* What you should do
Go through the material below and return each line with the string "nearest" in it.

"""

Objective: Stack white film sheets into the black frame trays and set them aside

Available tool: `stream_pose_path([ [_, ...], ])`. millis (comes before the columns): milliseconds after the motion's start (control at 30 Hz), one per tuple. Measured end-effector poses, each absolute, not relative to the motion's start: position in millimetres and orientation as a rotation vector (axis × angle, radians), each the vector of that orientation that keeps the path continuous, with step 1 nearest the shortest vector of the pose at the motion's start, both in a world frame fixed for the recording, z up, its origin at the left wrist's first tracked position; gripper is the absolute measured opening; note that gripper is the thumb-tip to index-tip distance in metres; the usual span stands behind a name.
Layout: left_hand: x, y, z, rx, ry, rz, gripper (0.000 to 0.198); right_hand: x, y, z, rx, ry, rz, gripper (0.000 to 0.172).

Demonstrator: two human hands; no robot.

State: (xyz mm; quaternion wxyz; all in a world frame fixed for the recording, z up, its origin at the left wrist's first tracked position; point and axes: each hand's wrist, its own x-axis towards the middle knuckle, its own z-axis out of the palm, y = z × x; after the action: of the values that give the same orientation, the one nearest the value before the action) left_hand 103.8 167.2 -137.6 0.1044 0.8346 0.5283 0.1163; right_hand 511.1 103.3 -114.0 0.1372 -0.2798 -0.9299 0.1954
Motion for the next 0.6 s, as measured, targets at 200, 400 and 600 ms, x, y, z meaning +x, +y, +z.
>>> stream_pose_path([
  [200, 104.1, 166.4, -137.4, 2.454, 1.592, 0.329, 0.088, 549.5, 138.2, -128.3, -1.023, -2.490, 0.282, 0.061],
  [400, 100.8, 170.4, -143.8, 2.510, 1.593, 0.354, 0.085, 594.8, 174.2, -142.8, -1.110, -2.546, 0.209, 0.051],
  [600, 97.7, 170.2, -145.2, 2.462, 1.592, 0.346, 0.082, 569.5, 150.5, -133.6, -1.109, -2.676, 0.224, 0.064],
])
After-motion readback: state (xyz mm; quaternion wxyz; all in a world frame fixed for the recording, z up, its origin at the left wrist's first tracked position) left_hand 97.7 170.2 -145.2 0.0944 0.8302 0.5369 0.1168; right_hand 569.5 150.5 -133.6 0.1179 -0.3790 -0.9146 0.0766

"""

* Task output
Available tool: `stream_pose_path([ [_, ...], ])`. millis (comes before the columns): milliseconds after the motion's start (control at 30 Hz), one per tuple. Measured end-effector poses, each absolute, not relative to the motion's start: position in millimetres and orientation as a rotation vector (axis × angle, radians), each the vector of that orientation that keeps the path continuous, with step 1 nearest the shortest vector of the pose at the motion's start, both in a world frame fixed for the recording, z up, its origin at the left wrist's first tracked position; gripper is the absolute measured opening; note that gripper is the thumb-tip to index-tip distance in metres; the usual span stands behind a name.
State: (xyz mm; quaternion wxyz; all in a world frame fixed for the recording, z up, its origin at the left wrist's first tracked position; point and axes: each hand's wrist, its own x-axis towards the middle knuckle, its own z-axis out of the palm, y = z × x; after the action: of the values that give the same orientation, the one nearest the value before the action) left_hand 103.8 167.2 -137.6 0.1044 0.8346 0.5283 0.1163; right_hand 511.1 103.3 -114.0 0.1372 -0.2798 -0.9299 0.1954

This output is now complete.